MATERIAL PROVIDED —
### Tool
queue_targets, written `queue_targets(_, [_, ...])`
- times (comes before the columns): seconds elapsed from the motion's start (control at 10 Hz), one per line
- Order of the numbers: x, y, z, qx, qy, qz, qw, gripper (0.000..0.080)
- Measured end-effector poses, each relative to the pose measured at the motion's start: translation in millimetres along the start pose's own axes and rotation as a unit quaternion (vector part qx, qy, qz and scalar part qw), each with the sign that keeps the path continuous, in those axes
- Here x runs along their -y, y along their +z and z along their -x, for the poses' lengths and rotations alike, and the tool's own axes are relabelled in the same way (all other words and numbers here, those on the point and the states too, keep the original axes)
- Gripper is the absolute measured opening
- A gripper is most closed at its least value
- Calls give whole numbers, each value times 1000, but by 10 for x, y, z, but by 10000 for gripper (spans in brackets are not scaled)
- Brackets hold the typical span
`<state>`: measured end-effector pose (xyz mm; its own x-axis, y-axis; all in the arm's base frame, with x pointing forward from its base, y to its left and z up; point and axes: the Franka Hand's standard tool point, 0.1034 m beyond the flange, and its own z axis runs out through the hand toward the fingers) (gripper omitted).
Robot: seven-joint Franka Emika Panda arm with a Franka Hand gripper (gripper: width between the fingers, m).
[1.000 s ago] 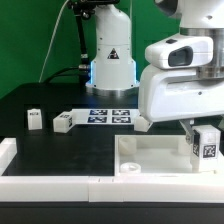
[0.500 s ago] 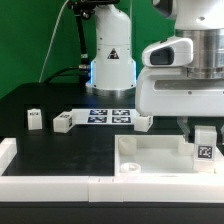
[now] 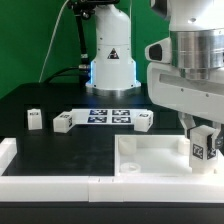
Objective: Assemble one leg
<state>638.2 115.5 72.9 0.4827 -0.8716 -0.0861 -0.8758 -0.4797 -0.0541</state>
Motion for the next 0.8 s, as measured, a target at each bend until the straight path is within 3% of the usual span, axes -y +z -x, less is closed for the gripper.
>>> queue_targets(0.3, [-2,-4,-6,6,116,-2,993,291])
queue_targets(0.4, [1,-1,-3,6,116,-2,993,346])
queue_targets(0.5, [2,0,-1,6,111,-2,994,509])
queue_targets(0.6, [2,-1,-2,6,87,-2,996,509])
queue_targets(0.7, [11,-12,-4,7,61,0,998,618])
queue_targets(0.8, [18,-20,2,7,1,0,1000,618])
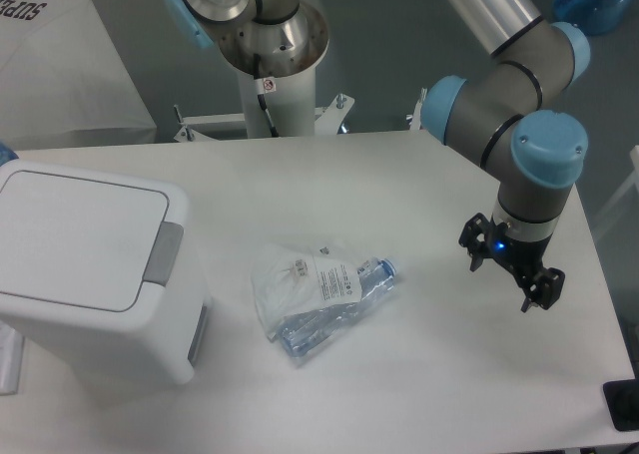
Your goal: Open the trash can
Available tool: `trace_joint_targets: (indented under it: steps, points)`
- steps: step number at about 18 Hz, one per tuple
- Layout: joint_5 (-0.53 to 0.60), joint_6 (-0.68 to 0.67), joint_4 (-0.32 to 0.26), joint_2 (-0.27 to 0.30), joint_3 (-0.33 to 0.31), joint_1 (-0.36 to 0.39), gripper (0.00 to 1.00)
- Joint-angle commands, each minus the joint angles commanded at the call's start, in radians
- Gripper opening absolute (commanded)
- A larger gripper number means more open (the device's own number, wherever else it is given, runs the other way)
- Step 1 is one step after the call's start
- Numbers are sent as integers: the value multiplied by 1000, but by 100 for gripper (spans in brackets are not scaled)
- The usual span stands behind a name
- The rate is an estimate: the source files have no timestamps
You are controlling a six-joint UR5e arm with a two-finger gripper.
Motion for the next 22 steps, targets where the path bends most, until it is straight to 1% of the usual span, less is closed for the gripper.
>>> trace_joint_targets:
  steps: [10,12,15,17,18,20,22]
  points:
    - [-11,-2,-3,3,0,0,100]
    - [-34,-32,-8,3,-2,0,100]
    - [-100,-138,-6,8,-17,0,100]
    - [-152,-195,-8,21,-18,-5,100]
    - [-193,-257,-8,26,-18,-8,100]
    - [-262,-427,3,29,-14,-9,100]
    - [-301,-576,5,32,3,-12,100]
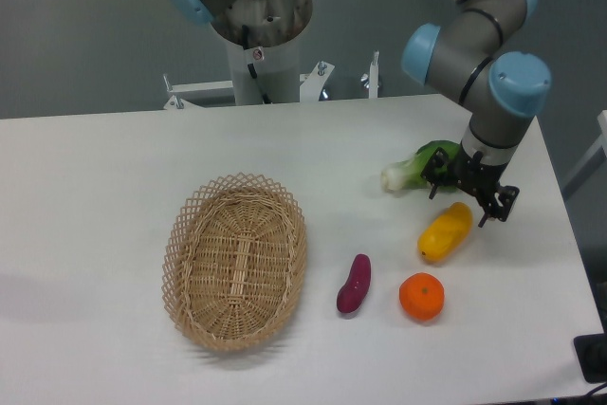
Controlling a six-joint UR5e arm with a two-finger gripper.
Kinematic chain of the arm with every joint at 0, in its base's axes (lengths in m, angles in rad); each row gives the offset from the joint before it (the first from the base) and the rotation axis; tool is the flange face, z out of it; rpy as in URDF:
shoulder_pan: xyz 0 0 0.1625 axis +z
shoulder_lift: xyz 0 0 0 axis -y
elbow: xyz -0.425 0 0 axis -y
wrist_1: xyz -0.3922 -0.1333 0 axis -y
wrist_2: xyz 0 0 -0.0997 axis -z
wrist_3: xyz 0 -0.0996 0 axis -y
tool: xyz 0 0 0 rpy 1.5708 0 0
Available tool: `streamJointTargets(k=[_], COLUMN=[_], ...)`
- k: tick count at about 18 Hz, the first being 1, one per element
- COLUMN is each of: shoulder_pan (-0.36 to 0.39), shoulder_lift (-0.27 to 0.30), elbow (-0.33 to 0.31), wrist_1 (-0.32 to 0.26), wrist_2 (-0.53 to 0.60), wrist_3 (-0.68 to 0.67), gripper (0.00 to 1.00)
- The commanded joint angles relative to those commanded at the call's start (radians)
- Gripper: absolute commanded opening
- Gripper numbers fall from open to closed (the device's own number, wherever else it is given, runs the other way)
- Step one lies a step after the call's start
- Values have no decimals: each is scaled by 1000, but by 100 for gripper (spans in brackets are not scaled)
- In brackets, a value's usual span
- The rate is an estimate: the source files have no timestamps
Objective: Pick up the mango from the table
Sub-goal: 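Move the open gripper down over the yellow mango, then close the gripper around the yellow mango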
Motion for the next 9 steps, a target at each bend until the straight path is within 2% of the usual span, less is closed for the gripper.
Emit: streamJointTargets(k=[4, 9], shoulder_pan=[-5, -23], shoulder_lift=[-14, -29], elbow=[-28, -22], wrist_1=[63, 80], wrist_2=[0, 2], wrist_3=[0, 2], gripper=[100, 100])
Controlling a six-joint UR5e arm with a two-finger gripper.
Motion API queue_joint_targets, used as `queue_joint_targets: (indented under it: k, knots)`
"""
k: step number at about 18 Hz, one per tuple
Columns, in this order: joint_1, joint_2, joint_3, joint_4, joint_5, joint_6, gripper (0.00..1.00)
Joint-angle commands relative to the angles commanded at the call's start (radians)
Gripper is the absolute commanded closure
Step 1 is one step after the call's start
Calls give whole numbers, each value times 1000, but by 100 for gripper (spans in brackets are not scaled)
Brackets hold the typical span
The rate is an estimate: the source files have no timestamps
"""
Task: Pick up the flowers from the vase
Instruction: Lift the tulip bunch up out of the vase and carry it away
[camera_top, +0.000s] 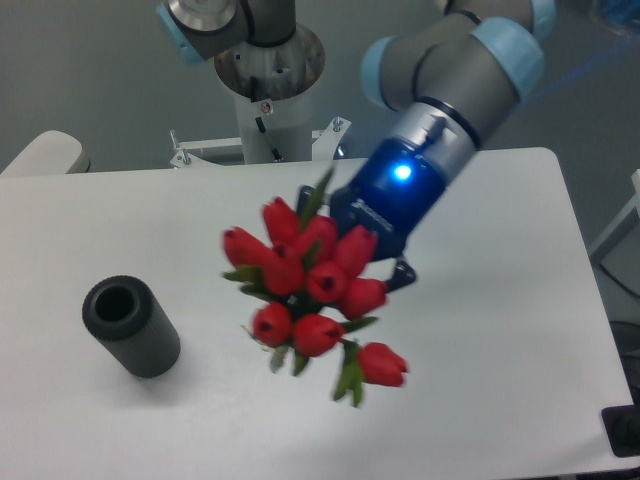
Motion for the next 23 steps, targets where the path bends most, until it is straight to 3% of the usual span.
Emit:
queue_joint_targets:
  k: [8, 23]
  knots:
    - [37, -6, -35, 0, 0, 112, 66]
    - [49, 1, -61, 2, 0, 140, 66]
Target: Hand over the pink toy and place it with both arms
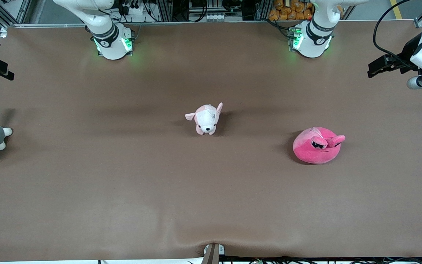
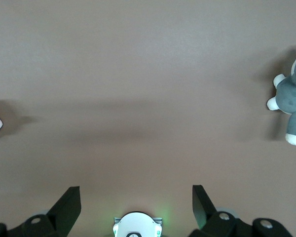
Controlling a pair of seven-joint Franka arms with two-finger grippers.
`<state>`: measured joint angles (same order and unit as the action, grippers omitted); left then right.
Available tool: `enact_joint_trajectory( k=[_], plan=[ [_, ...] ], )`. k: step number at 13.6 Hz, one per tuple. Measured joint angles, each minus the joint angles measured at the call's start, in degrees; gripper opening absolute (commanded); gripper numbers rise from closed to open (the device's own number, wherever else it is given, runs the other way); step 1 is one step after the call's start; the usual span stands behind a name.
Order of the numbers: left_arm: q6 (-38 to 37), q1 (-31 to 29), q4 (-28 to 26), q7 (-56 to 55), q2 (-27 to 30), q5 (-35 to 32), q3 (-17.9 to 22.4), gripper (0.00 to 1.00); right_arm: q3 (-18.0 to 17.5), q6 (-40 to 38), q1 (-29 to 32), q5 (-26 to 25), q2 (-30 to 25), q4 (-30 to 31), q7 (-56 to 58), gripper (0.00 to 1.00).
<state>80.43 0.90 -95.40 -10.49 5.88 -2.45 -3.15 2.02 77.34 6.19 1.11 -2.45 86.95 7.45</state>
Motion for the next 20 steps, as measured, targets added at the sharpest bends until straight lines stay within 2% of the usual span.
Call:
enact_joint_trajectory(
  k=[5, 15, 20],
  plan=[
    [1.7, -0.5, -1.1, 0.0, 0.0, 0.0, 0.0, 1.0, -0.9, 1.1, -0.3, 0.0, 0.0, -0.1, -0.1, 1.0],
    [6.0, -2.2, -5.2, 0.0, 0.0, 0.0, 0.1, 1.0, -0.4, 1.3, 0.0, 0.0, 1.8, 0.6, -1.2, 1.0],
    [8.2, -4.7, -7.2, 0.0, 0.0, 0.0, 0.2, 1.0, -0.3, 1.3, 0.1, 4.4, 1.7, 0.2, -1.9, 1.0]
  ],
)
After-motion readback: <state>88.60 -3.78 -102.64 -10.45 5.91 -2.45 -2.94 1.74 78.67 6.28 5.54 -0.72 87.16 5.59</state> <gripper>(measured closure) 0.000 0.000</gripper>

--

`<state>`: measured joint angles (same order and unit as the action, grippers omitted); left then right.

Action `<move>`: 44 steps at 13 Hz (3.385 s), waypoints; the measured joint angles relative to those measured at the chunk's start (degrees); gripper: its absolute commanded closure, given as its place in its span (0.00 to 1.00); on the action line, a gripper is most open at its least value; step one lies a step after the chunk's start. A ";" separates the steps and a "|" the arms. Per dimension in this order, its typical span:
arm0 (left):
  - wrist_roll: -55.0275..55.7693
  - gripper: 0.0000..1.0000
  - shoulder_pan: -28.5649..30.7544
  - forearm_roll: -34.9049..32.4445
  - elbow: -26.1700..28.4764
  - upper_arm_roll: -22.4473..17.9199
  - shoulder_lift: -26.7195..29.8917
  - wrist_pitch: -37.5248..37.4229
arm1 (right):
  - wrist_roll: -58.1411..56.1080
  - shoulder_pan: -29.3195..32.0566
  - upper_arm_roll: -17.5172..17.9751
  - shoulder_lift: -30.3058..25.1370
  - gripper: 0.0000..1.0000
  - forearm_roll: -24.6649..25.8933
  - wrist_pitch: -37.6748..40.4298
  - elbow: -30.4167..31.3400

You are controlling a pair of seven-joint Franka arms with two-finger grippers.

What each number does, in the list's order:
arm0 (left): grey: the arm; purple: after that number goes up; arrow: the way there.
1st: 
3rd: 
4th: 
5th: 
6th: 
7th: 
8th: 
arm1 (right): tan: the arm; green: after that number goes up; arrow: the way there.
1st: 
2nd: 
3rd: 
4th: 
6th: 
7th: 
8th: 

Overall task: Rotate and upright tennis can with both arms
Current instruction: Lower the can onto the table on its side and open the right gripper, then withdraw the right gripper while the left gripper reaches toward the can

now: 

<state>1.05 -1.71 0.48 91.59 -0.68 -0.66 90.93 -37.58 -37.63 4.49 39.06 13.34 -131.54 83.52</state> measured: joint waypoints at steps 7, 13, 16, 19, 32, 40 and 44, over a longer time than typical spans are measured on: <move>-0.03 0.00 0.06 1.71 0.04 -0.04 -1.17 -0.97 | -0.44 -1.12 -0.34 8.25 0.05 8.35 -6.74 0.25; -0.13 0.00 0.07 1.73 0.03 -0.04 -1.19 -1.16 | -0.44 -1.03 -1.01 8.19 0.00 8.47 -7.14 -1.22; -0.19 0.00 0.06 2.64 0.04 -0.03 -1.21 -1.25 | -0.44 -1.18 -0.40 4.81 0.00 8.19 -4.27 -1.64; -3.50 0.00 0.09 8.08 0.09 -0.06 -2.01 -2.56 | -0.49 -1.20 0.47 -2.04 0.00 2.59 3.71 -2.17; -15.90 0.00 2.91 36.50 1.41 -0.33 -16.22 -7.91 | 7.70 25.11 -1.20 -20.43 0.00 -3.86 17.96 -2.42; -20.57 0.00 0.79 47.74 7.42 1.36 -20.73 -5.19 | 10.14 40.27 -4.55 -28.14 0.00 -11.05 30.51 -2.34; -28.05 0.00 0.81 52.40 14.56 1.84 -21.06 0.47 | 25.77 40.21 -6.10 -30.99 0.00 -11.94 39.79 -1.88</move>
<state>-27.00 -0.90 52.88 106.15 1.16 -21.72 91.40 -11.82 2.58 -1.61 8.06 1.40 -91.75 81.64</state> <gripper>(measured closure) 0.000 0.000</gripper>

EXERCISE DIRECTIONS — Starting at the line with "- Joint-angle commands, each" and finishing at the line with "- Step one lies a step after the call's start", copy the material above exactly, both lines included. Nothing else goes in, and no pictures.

TASK ANSWER —
- Joint-angle commands, each minus the joint angles commanded at the call's start, in radians
- Gripper opening absolute (commanded)
- A larger gripper number means more open (the device's own number, wherever else it is given, runs the other way)
- Step 1 is one step after the call's start
- Numbers are sent as integers: the value multiplied by 1000, but by 100 for gripper (spans in brackets are not scaled)
- The usual span stands behind a name
- The rate is an estimate: the source files have no timestamps
You are controlling a six-joint UR5e arm with a two-finger gripper.
Motion for the next 22 steps, targets where the path bends most, until it is straight to 1% of the usual span, less is closed for the gripper.
>>> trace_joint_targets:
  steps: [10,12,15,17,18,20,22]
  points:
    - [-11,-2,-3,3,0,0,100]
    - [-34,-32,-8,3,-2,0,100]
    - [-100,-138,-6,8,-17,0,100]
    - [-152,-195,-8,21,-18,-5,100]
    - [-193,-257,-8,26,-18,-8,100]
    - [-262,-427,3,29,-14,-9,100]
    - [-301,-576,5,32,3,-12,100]
Controlling a six-joint UR5e arm with a two-finger gripper.
Kinematic chain of the arm with every joint at 0, in its base's axes (lengths in m, angles in rad); each row gives the offset from the joint before it (the first from the base) and the rotation axis; tool is the flange face, z out of it; rpy as in URDF:
shoulder_pan: xyz 0 0 0.1625 axis +z
shoulder_lift: xyz 0 0 0 axis -y
elbow: xyz -0.425 0 0 axis -y
wrist_1: xyz -0.3922 -0.1333 0 axis -y
wrist_2: xyz 0 0 -0.0997 axis -z
wrist_3: xyz 0 -0.0996 0 axis -y
tool: xyz 0 0 0 rpy 1.5708 0 0
Available tool: `streamJointTargets(k=[_], COLUMN=[_], ...)`
- k: tick count at about 18 Hz, the first being 1, one per element
- COLUMN is each of: shoulder_pan (-0.36 to 0.39), shoulder_lift (-0.27 to 0.30), elbow (-0.33 to 0.31), wrist_1 (-0.32 to 0.26), wrist_2 (-0.53 to 0.60), wrist_3 (-0.68 to 0.67), gripper (0.00 to 1.00)
- The commanded joint angles relative to those commanded at the call's start (radians)
- Gripper: absolute commanded opening
- Gripper numbers fall from open to closed (the device's own number, wherever else it is given, runs the other way)
- Step one lies a step after the call's start

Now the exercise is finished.